YOUR TASK »
Restate the listing below exactly, images excluded.

GIVEN INFORMATION »
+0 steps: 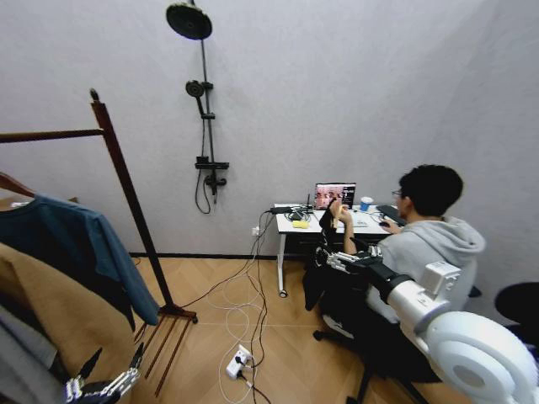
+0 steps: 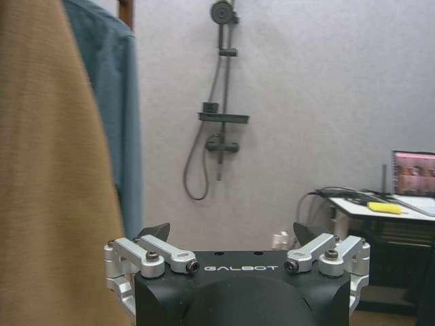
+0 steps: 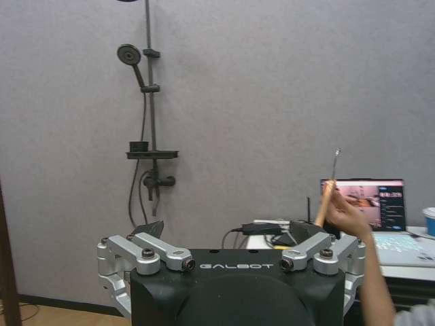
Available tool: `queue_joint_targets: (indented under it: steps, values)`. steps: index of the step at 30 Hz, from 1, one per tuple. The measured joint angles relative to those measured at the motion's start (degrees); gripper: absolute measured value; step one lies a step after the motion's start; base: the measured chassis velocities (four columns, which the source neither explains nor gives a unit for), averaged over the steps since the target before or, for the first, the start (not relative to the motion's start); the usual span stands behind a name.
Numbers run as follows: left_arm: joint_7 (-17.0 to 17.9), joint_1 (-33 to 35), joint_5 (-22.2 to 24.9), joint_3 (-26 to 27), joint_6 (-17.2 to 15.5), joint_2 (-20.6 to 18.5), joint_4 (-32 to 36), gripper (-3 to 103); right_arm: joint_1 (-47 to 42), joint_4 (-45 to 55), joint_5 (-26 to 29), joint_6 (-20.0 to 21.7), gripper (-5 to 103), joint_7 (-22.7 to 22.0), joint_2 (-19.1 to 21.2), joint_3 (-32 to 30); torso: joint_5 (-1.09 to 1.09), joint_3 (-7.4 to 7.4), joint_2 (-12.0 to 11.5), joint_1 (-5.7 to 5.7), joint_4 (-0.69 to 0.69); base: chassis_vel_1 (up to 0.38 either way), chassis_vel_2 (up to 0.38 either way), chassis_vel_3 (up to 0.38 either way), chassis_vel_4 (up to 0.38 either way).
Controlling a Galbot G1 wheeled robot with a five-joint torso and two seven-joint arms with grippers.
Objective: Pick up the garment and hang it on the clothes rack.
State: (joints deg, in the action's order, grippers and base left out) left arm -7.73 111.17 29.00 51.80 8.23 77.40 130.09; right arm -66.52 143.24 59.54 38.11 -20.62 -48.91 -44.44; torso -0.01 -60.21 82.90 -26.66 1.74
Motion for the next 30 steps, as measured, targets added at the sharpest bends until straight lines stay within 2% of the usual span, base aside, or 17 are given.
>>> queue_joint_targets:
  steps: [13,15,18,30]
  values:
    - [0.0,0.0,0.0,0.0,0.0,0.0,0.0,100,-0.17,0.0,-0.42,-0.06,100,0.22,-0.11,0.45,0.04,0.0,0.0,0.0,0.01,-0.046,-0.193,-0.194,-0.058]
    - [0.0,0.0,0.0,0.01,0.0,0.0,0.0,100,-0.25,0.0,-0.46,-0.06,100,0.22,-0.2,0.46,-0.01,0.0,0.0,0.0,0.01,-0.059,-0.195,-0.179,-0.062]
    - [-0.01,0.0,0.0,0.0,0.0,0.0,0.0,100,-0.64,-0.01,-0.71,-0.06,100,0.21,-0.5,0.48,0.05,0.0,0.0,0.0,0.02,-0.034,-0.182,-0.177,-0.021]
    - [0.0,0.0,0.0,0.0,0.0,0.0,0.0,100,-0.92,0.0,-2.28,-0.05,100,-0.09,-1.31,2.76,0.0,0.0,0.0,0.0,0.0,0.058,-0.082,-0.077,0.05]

EXERCISE RESPONSE »
+0 steps: 
+0 steps: 
+0 steps: 
Available tool: `queue_joint_targets: (indented under it: steps, values)`. steps: index of the step at 30 Hz, from 1, one per tuple. The measured joint angles relative to those measured at the motion's start (degrees); gripper: absolute measured value; step one lies a step after the motion's start; base: the measured chassis velocities (four columns, which the source neither explains nor gives a unit for), averaged over the steps since the target before or, for the first, the start (not relative to the motion's start); the usual span stands behind a name.
Numbers run as follows: left_arm: joint_7 (-17.0 to 17.9), joint_1 (-33 to 35), joint_5 (-22.2 to 24.9), joint_3 (-26 to 27), joint_6 (-17.2 to 15.5), joint_2 (-20.6 to 18.5), joint_4 (-32 to 36), gripper (-3 to 103); right_arm: joint_1 (-47 to 42), joint_4 (-45 to 55), joint_5 (-26 to 29), joint_6 (-20.0 to 21.7), gripper (-5 to 103), joint_7 (-22.7 to 22.0), joint_2 (-19.1 to 21.2), joint_3 (-32 to 30); torso: joint_5 (-1.09 to 1.09), joint_3 (-7.4 to 7.4), joint_2 (-12.0 to 11.5), joint_1 (-5.7 to 5.7), joint_4 (-0.69 to 0.69); base: chassis_vel_1 (up to 0.38 either way), chassis_vel_2 (up to 0.38 either way), chassis_vel_3 (up to 0.38 either way), chassis_vel_4 (up to 0.38 either way).
Controlling a Galbot G1 wheeled robot with a five-joint torso and two seven-joint arms with grippers.
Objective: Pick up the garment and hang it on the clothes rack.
State: (joints deg, in the action's order, grippers and base left out) left arm -7.73 111.17 29.00 51.80 8.23 77.40 130.09; right arm -66.52 143.24 59.54 38.11 -20.62 -48.91 -44.44; torso -0.01 -60.21 82.90 -26.66 1.74
Motion for the next 30 steps, as measured, targets added at the sharpest bends until straight lines stay within 2% of the usual span, base aside, or 17 are given.
>>> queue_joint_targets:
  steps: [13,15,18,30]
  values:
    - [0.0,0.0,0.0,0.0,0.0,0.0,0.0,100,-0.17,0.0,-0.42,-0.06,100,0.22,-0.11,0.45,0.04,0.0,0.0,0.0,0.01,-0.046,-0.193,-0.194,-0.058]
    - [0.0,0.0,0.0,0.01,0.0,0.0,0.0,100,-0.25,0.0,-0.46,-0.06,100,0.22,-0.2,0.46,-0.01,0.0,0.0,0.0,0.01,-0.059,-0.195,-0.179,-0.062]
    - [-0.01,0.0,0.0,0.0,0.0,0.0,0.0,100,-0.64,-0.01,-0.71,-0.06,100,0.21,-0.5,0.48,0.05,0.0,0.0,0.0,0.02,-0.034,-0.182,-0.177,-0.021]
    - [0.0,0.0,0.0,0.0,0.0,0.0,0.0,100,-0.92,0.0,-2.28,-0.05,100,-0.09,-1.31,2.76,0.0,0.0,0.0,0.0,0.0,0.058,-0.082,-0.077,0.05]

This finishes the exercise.